Dataset items

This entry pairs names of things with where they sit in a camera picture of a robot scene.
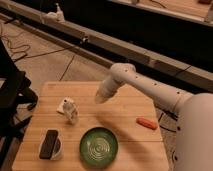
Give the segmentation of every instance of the small white toy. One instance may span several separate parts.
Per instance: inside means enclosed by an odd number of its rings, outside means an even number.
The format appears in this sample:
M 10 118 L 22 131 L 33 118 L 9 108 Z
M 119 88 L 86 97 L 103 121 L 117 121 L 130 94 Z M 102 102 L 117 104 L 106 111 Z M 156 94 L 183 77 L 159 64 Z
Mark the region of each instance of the small white toy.
M 64 114 L 67 117 L 69 123 L 72 125 L 76 124 L 78 121 L 77 108 L 74 100 L 71 98 L 64 98 L 58 106 L 57 112 Z

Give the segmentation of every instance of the white bottle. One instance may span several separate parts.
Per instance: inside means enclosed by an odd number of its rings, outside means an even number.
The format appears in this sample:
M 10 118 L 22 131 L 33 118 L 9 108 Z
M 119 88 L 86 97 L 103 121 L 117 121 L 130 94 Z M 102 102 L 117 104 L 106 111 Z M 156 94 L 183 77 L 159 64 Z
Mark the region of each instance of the white bottle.
M 58 3 L 56 3 L 56 6 L 57 6 L 57 12 L 56 12 L 56 14 L 57 14 L 57 17 L 58 17 L 57 20 L 59 22 L 65 22 L 63 11 L 61 10 L 61 8 L 60 8 L 60 6 L 59 6 Z

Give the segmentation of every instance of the floor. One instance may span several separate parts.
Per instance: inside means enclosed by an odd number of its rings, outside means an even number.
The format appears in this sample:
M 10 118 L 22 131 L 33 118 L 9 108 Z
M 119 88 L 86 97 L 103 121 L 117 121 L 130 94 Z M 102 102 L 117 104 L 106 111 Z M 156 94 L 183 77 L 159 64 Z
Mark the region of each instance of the floor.
M 11 41 L 12 47 L 30 45 L 30 49 L 27 51 L 27 57 L 63 49 L 63 47 L 47 41 L 46 39 L 38 36 L 38 34 L 35 34 L 36 28 L 33 28 L 35 29 L 35 33 L 32 34 L 31 32 L 27 31 L 28 26 L 26 25 L 19 25 L 17 23 L 10 23 L 5 25 L 3 22 L 4 20 L 0 16 L 0 23 L 2 26 L 1 33 L 3 35 L 2 39 L 4 40 L 5 46 L 7 47 L 8 52 L 11 55 L 13 55 L 13 53 L 11 52 L 11 49 L 8 48 L 6 38 Z M 16 51 L 23 51 L 26 50 L 26 48 L 27 46 L 21 47 L 19 49 L 16 49 Z M 23 53 L 15 53 L 12 58 L 16 59 L 20 57 L 20 55 L 23 55 Z M 70 64 L 68 70 L 62 78 L 66 67 L 72 59 L 72 63 Z M 105 68 L 104 66 L 99 65 L 94 61 L 85 58 L 84 56 L 80 56 L 75 52 L 72 52 L 71 50 L 64 50 L 57 53 L 51 53 L 49 55 L 43 55 L 34 58 L 26 58 L 16 62 L 16 65 L 19 67 L 19 69 L 26 71 L 27 77 L 32 81 L 31 88 L 38 95 L 41 92 L 42 85 L 46 81 L 58 81 L 61 78 L 62 81 L 95 81 L 103 80 L 108 74 L 108 68 Z M 23 116 L 23 113 L 25 113 L 25 109 L 23 106 L 21 106 L 19 108 L 18 117 L 25 117 Z M 166 117 L 166 115 L 163 115 L 160 124 L 167 128 L 175 129 L 175 121 Z M 175 148 L 175 134 L 162 130 L 162 135 L 168 154 L 168 160 L 172 168 L 172 153 Z M 1 169 L 2 171 L 11 170 L 12 162 L 18 150 L 18 144 L 18 141 L 14 140 L 13 146 L 10 149 L 6 162 Z

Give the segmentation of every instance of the wooden table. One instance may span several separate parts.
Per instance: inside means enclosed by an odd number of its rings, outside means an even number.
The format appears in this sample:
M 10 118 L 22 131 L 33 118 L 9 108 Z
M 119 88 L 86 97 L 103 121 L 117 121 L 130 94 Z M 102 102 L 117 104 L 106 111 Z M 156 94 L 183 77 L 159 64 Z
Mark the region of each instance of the wooden table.
M 156 120 L 152 100 L 125 85 L 114 98 L 95 104 L 99 82 L 48 82 L 44 85 L 33 118 L 13 164 L 14 171 L 81 171 L 94 170 L 83 165 L 79 157 L 79 142 L 90 128 L 103 126 L 116 135 L 119 150 L 115 161 L 104 170 L 167 171 L 168 162 L 160 129 L 156 131 L 136 124 L 138 116 Z M 79 121 L 69 125 L 56 108 L 64 97 L 77 105 Z M 38 148 L 48 129 L 57 129 L 63 143 L 63 158 L 41 160 Z

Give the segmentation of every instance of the white figurine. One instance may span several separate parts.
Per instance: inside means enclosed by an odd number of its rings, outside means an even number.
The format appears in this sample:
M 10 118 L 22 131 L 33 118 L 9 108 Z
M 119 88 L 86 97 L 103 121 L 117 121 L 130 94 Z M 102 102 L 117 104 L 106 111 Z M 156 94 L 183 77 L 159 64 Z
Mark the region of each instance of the white figurine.
M 70 124 L 74 125 L 77 123 L 78 112 L 74 101 L 65 100 L 63 105 L 63 111 Z

• _Task to carry out_
Except for the pictures, print the data above exactly.

• _Written solution_
This entry pairs names of things with where they sit in a camera picture of a robot scene.
Give the segmentation of every instance of the small white toy. One instance may span several separate parts.
Per instance: inside means enclosed by an odd number of its rings, outside means an even number.
The format appears in this sample:
M 10 118 L 22 131 L 33 118 L 9 108 Z
M 119 88 L 86 97 L 103 121 L 117 121 L 130 94 Z M 102 102 L 117 104 L 106 111 Z M 156 94 L 183 77 L 159 64 Z
Mark the region of each instance of the small white toy.
M 64 114 L 67 117 L 69 123 L 72 125 L 76 124 L 78 121 L 77 108 L 74 100 L 71 98 L 64 98 L 58 106 L 57 112 Z

Give the segmentation of every instance of the white bottle. One instance may span several separate parts.
Per instance: inside means enclosed by an odd number of its rings, outside means an even number.
The format appears in this sample:
M 10 118 L 22 131 L 33 118 L 9 108 Z
M 119 88 L 86 97 L 103 121 L 117 121 L 130 94 Z M 102 102 L 117 104 L 106 111 Z M 156 94 L 183 77 L 159 64 Z
Mark the region of each instance of the white bottle.
M 58 3 L 56 3 L 56 6 L 57 6 L 57 12 L 56 12 L 56 14 L 57 14 L 57 17 L 58 17 L 57 20 L 59 22 L 65 22 L 63 11 L 61 10 L 61 8 L 60 8 L 60 6 L 59 6 Z

Give the segmentation of every instance of the floor. One instance may span several separate parts.
Per instance: inside means enclosed by an odd number of its rings, outside means an even number.
The format appears in this sample:
M 10 118 L 22 131 L 33 118 L 9 108 Z
M 119 88 L 86 97 L 103 121 L 117 121 L 130 94 Z M 102 102 L 117 104 L 106 111 Z M 156 94 L 183 77 L 159 64 Z
Mark the region of each instance of the floor.
M 11 41 L 12 47 L 30 45 L 30 49 L 27 51 L 27 57 L 63 49 L 63 47 L 47 41 L 46 39 L 38 36 L 38 34 L 35 34 L 36 28 L 33 28 L 35 29 L 35 33 L 32 34 L 31 32 L 27 31 L 28 26 L 26 25 L 19 25 L 17 23 L 10 23 L 5 25 L 3 22 L 4 20 L 0 16 L 0 23 L 2 26 L 1 33 L 3 35 L 2 39 L 4 40 L 5 46 L 7 47 L 8 52 L 11 55 L 13 55 L 13 53 L 11 52 L 11 49 L 8 48 L 6 38 Z M 16 51 L 23 51 L 26 50 L 26 48 L 27 46 L 21 47 L 19 49 L 16 49 Z M 23 53 L 15 53 L 12 58 L 16 59 L 20 57 L 20 55 L 23 55 Z M 70 64 L 68 70 L 62 78 L 66 67 L 72 59 L 72 63 Z M 105 68 L 104 66 L 99 65 L 94 61 L 85 58 L 84 56 L 80 56 L 75 52 L 72 52 L 71 50 L 64 50 L 57 53 L 51 53 L 49 55 L 43 55 L 34 58 L 26 58 L 16 62 L 16 65 L 19 67 L 19 69 L 26 71 L 27 77 L 32 81 L 31 88 L 38 95 L 41 92 L 42 85 L 46 81 L 58 81 L 61 78 L 62 81 L 95 81 L 103 80 L 108 74 L 108 68 Z M 23 116 L 23 113 L 25 113 L 25 109 L 23 106 L 21 106 L 19 108 L 18 117 L 25 117 Z M 166 117 L 166 115 L 163 115 L 160 124 L 167 128 L 175 129 L 175 121 Z M 175 148 L 175 134 L 162 130 L 162 135 L 168 154 L 168 160 L 172 168 L 172 153 Z M 1 169 L 2 171 L 11 170 L 12 162 L 18 150 L 18 144 L 18 141 L 14 140 L 13 146 L 10 149 L 6 162 Z

Give the segmentation of every instance of the wooden table. One instance may span several separate parts.
Per instance: inside means enclosed by an odd number of its rings, outside means an even number.
The format appears in this sample:
M 10 118 L 22 131 L 33 118 L 9 108 Z
M 119 88 L 86 97 L 103 121 L 117 121 L 130 94 Z M 102 102 L 117 104 L 106 111 Z M 156 94 L 183 77 L 159 64 Z
Mark the region of each instance of the wooden table.
M 156 120 L 152 100 L 125 85 L 114 98 L 95 104 L 99 82 L 48 82 L 44 85 L 33 118 L 13 164 L 14 171 L 81 171 L 94 170 L 83 165 L 79 157 L 79 142 L 90 128 L 103 126 L 116 135 L 119 150 L 115 161 L 104 170 L 167 171 L 168 162 L 160 129 L 156 131 L 136 124 L 138 116 Z M 79 121 L 69 125 L 56 108 L 64 97 L 77 105 Z M 38 148 L 48 129 L 57 129 L 63 143 L 63 158 L 41 160 Z

Give the segmentation of every instance of the white figurine. One instance may span several separate parts.
Per instance: inside means enclosed by an odd number of its rings, outside means an even number.
The format appears in this sample:
M 10 118 L 22 131 L 33 118 L 9 108 Z
M 119 88 L 86 97 L 103 121 L 117 121 L 130 94 Z M 102 102 L 117 104 L 106 111 Z M 156 94 L 183 77 L 159 64 Z
Mark the region of each instance of the white figurine.
M 70 124 L 74 125 L 77 123 L 78 112 L 74 101 L 65 100 L 63 105 L 63 111 Z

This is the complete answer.